### WHAT IS BEING ASKED
An exact transcription of the data below is needed.

### GIVEN DATA
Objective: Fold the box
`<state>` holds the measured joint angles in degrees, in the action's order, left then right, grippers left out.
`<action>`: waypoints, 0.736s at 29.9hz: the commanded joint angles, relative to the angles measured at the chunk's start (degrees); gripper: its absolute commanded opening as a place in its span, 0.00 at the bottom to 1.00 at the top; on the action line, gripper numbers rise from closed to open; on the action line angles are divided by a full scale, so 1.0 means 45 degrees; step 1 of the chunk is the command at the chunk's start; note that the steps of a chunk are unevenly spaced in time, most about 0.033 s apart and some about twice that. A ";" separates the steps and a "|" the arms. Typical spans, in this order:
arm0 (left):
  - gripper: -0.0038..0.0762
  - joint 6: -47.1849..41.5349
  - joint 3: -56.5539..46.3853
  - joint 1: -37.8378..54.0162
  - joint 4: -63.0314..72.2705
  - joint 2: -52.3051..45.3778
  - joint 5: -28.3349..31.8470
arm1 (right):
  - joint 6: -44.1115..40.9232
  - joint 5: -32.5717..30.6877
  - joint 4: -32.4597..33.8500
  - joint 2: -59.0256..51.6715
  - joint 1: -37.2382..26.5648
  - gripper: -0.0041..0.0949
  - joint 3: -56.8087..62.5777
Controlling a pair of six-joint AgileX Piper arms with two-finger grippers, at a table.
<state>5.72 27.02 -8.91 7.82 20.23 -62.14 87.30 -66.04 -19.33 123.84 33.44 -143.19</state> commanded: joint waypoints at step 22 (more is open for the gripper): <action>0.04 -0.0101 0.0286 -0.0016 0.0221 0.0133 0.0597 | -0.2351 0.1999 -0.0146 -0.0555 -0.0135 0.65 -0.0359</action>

### TASK RESULT
Objective: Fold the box
`<state>` holds the measured joint angles in degrees, in the action's order, left then right, grippers left out.
`<action>`: waypoints, 0.736s at 29.9hz: the commanded joint angles, relative to the angles measured at the chunk's start (degrees); gripper: its absolute commanded opening as a place in its span, 0.00 at the bottom to 1.00 at the top; on the action line, gripper numbers rise from closed to open; on the action line angles are divided by a full scale, so 1.0 means 45 degrees; step 1 of the chunk is the command at the chunk's start; note that the steps of a chunk are unevenly spaced in time, most about 0.033 s apart and some about twice that. A ";" separates the steps and a "|" the arms. Typical spans, in this order:
arm0 (left):
  - gripper: -0.0038..0.0762
  - joint 6: -47.1849..41.5349
  - joint 3: -56.5539..46.3853
  - joint 1: -37.8378..54.0162
  - joint 4: -63.0314..72.2705
  - joint 2: -52.3051..45.3778
  - joint 5: -28.3349..31.8470
arm1 (right):
  - joint 6: -44.1115..40.9232
  - joint 5: -32.5717..30.6877
  - joint 4: -32.4597..33.8500
  - joint 2: -59.0256..51.6715
  - joint 1: -37.2382..26.5648
  - gripper: -0.0041..0.0949
  - joint 3: -56.8087..62.5777
Controlling a pair of six-joint AgileX Piper arms with two-finger grippers, at a table.
<state>5.72 27.02 -8.91 7.82 20.23 -62.14 87.30 -66.04 -19.33 123.84 33.44 -143.19</state> commanded: joint waypoints at step 22 (more is open for the gripper): <action>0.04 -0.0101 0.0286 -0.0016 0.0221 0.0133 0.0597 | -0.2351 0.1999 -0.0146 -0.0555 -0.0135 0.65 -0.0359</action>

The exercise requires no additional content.